Report each line from the entries in which "frame" can be found.

(Recorded data Opens)

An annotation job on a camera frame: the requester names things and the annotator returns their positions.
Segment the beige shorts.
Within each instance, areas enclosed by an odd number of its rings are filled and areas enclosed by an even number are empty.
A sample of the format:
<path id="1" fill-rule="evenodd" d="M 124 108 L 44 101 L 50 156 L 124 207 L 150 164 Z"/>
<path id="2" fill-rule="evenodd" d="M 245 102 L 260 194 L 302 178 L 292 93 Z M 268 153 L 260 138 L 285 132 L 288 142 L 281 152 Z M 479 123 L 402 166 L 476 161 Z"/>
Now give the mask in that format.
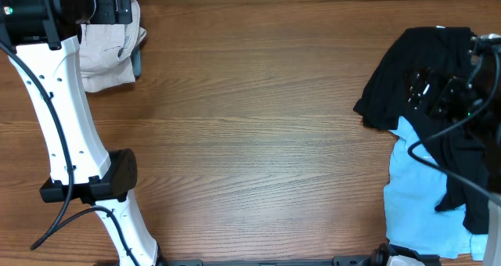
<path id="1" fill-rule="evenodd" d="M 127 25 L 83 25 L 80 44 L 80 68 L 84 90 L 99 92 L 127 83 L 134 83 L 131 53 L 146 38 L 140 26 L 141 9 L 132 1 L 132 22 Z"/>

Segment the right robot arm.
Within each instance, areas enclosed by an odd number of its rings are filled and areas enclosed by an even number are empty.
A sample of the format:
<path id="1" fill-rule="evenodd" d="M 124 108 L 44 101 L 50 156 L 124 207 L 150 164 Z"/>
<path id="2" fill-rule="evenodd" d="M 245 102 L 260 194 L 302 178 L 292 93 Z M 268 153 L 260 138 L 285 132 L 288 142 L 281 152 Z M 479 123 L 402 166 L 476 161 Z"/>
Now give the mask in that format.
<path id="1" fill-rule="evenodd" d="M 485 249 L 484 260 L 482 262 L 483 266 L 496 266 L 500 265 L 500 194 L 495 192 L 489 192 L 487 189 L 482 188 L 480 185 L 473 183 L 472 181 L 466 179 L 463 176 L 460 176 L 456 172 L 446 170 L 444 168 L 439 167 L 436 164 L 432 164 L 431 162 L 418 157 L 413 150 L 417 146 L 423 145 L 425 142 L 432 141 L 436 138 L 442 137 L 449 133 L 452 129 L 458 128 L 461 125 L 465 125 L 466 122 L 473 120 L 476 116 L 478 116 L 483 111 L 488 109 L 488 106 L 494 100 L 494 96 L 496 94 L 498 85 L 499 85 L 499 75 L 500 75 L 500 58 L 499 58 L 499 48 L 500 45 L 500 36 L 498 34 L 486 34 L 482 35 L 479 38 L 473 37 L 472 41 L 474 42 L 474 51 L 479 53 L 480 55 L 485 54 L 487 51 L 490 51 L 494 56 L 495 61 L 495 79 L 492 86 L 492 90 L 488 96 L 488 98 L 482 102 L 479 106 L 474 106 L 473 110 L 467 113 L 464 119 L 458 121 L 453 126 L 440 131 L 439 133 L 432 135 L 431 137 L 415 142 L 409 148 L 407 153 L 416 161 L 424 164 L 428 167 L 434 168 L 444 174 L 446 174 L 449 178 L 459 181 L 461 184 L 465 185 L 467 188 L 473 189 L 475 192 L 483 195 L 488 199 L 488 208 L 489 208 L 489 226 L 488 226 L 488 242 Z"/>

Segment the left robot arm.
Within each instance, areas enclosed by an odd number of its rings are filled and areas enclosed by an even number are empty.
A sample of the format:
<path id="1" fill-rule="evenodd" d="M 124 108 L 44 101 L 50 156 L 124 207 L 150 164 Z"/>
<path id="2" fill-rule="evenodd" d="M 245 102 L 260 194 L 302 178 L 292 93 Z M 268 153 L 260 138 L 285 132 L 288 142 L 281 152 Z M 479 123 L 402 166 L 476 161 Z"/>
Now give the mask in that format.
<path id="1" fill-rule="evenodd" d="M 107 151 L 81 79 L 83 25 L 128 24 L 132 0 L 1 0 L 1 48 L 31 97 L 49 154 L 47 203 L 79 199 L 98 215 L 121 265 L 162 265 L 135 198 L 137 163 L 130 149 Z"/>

(Recorded data Closes)
(Recorded data Opens)

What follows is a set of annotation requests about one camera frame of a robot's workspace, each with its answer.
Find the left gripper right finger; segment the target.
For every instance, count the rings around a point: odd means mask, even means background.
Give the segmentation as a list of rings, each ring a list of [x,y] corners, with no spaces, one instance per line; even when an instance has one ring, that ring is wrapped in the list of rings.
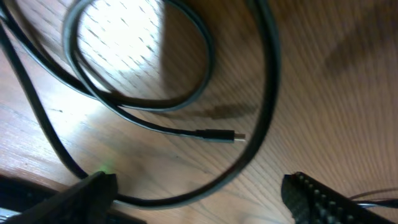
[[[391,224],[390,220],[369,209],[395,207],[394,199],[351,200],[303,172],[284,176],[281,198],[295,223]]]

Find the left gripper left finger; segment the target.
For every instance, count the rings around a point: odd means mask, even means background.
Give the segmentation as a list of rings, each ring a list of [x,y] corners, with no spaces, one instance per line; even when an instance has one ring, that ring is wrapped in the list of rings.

(Recorded data Closes)

◆ Solution to the exercise ◆
An annotation job on a camera frame: the requester names things and the annotator returns their positions.
What follows is a set of annotation requests about one camera frame of a robot's workspace, each with its answer.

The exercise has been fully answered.